Rather, in reading the LA Times, following recent events, and listening to Burns, it seems that the US has decided it has an interest in helping the Kurds demonstrate an al Qaeda connection to the Sunni population in Kirkuk—while at the same time working hard to “prove” that the Iranians are involved (presumably in helping the Shiites, or so I would assume, anyway). It is a strategy about as clear as I have explained it—which is to say, I have no freaking idea what the administration is thinking. (Unless, of course, they actually want to stoke Sunni/Shiite tension in the north in order to strengthen the position of the Kurds, but then what will be the reaction of Turkey?) In fact, I am almost certain that in writing this, I have taken more time to think about it than those at the White House.

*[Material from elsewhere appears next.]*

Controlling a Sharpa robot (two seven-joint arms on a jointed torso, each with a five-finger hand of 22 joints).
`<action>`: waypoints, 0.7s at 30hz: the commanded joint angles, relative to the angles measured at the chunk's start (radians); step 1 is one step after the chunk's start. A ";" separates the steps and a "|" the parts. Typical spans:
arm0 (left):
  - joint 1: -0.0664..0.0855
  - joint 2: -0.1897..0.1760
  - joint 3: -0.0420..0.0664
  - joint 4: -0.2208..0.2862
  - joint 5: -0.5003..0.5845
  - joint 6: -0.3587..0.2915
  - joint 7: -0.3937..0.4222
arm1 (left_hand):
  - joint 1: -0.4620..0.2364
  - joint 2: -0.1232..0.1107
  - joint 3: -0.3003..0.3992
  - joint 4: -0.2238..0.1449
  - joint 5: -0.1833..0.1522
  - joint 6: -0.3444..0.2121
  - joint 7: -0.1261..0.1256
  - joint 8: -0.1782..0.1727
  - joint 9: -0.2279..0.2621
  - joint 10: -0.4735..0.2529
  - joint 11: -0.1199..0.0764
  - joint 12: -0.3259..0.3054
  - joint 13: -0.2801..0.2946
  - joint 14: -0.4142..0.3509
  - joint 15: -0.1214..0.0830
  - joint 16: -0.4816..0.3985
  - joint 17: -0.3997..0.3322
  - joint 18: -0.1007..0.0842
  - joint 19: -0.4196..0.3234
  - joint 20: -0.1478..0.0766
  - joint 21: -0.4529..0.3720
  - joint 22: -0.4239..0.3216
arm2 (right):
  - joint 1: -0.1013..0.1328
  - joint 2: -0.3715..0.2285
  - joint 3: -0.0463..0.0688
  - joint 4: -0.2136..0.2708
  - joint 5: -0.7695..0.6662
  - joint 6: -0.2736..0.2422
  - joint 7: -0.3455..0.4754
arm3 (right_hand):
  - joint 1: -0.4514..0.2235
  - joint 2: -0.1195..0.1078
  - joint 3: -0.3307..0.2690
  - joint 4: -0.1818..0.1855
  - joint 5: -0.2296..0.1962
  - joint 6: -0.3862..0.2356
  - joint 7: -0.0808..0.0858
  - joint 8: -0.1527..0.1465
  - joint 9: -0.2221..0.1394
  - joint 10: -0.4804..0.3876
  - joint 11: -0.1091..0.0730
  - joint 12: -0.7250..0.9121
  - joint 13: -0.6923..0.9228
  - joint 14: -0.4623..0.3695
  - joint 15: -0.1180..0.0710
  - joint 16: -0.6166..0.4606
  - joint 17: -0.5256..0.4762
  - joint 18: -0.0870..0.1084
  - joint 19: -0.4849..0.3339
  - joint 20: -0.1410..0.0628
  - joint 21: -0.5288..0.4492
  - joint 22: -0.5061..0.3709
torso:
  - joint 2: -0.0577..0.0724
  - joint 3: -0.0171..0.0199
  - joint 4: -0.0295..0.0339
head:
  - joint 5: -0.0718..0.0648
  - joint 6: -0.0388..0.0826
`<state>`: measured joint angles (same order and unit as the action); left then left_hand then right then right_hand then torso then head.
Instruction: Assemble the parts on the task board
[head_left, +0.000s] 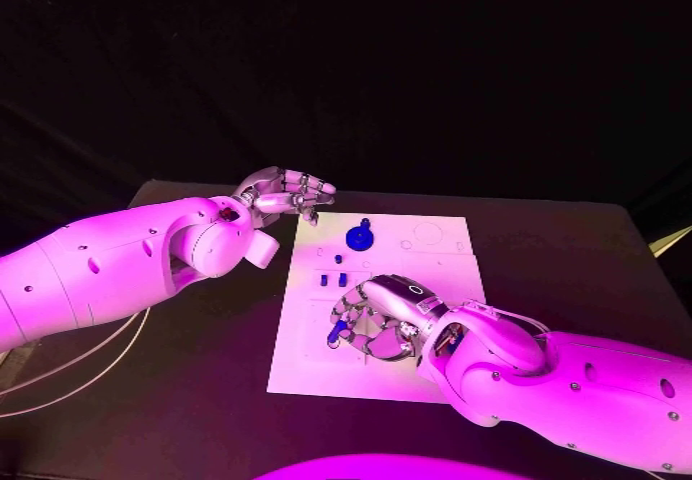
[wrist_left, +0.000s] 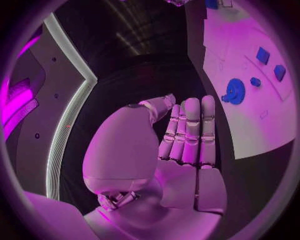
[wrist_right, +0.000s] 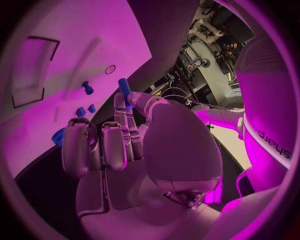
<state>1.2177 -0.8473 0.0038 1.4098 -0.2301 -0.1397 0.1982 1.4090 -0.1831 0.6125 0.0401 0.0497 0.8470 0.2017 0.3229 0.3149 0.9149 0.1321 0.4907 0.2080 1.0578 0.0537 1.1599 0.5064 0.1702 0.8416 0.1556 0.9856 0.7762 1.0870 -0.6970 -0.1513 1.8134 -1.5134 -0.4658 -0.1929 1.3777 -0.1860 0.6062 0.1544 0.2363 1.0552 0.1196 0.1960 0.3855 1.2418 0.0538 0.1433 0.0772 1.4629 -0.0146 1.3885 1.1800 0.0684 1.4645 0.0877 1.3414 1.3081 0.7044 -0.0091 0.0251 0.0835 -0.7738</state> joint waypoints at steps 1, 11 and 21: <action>0.000 0.002 0.000 0.002 0.008 0.018 0.009 | -0.003 0.002 -0.003 0.001 0.001 -0.007 -0.001 0.005 0.001 -0.006 0.001 0.000 -0.002 -0.002 0.006 -0.002 -0.002 0.015 0.006 0.002 -0.006 -0.001 | -0.005 0.010 -0.002 -0.014 -0.052 -0.001 0.008 | -0.007 0.000 0.000 -0.004 0.002 0.005 0.002 0.045 0.064 0.004 0.004 -0.003 0.001 0.035 -0.007 0.005 0.000 -0.015 0.019 -0.008 -0.001 0.089 | 0.000 0.0005 -0.0013 | 0.006 -0.004; 0.000 0.001 0.000 0.002 0.008 0.021 0.007 | -0.003 0.001 -0.004 0.001 0.001 -0.007 -0.001 0.005 0.001 -0.006 0.001 0.000 -0.002 -0.002 0.006 -0.002 -0.002 0.015 0.006 0.002 -0.006 -0.002 | -0.020 0.034 -0.005 -0.050 -0.096 0.006 -0.021 | -0.008 0.000 0.001 -0.006 0.002 0.005 0.002 0.045 0.065 0.004 0.004 -0.004 0.001 0.035 -0.007 0.007 0.003 -0.015 0.020 -0.008 0.000 0.091 | 0.000 0.0001 0.0004 | 0.011 -0.011; 0.000 0.001 0.000 0.002 0.008 0.021 0.006 | -0.003 0.001 -0.004 0.001 0.001 -0.008 -0.001 0.006 0.002 -0.006 0.001 0.001 -0.002 -0.002 0.006 -0.002 -0.002 0.015 0.006 0.002 -0.007 -0.002 | -0.028 0.044 -0.007 -0.062 -0.114 0.035 -0.040 | -0.009 -0.001 0.001 -0.007 0.002 0.004 0.003 0.046 0.066 0.005 0.005 -0.005 0.001 0.035 -0.007 0.007 0.004 -0.015 0.020 -0.008 0.000 0.091 | 0.000 -0.0004 -0.0004 | 0.014 -0.015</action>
<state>1.2177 -0.8478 0.0036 1.4101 -0.2290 -0.1350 0.1977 1.4091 -0.1831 0.6125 0.0401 0.0497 0.8469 0.2017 0.3229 0.3156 0.9150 0.1322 0.4907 0.2071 1.0578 0.0537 1.1599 0.5064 0.1702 0.8415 0.1556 0.9856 0.7752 1.0612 -0.6549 -0.1580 1.7524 -1.5964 -0.4570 -0.2188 1.3739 -0.1901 0.6060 0.1544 0.2355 1.0549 0.1217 0.2015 0.3855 1.2419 0.0539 0.1435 0.0773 1.4630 -0.0145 1.3925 1.1834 0.0686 1.4644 0.0877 1.3414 1.3078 0.7045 -0.0092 0.0252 0.0963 -0.7871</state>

I say that in part because I am trying—desperately—to look at the whole picture instead of just staring down one or another deep, dark rabbit hole. Or, should I say “mole hole?” And rather than “staring”—which would imply at least some studied attention—I should probably just get back to the whacking metaphor. Whacking seems about as nuanced as the wild Bush bunch can get, and caring not at all how many mallets they break, the administration will keep hammering on holes. . . with the vainglorious hope that they will hit a few moles in the process.

And, beyond Bush’s inability to play the game with any degree of skill, what gets lost in he metaphor is that both the mallets and the moles are, in reality, people.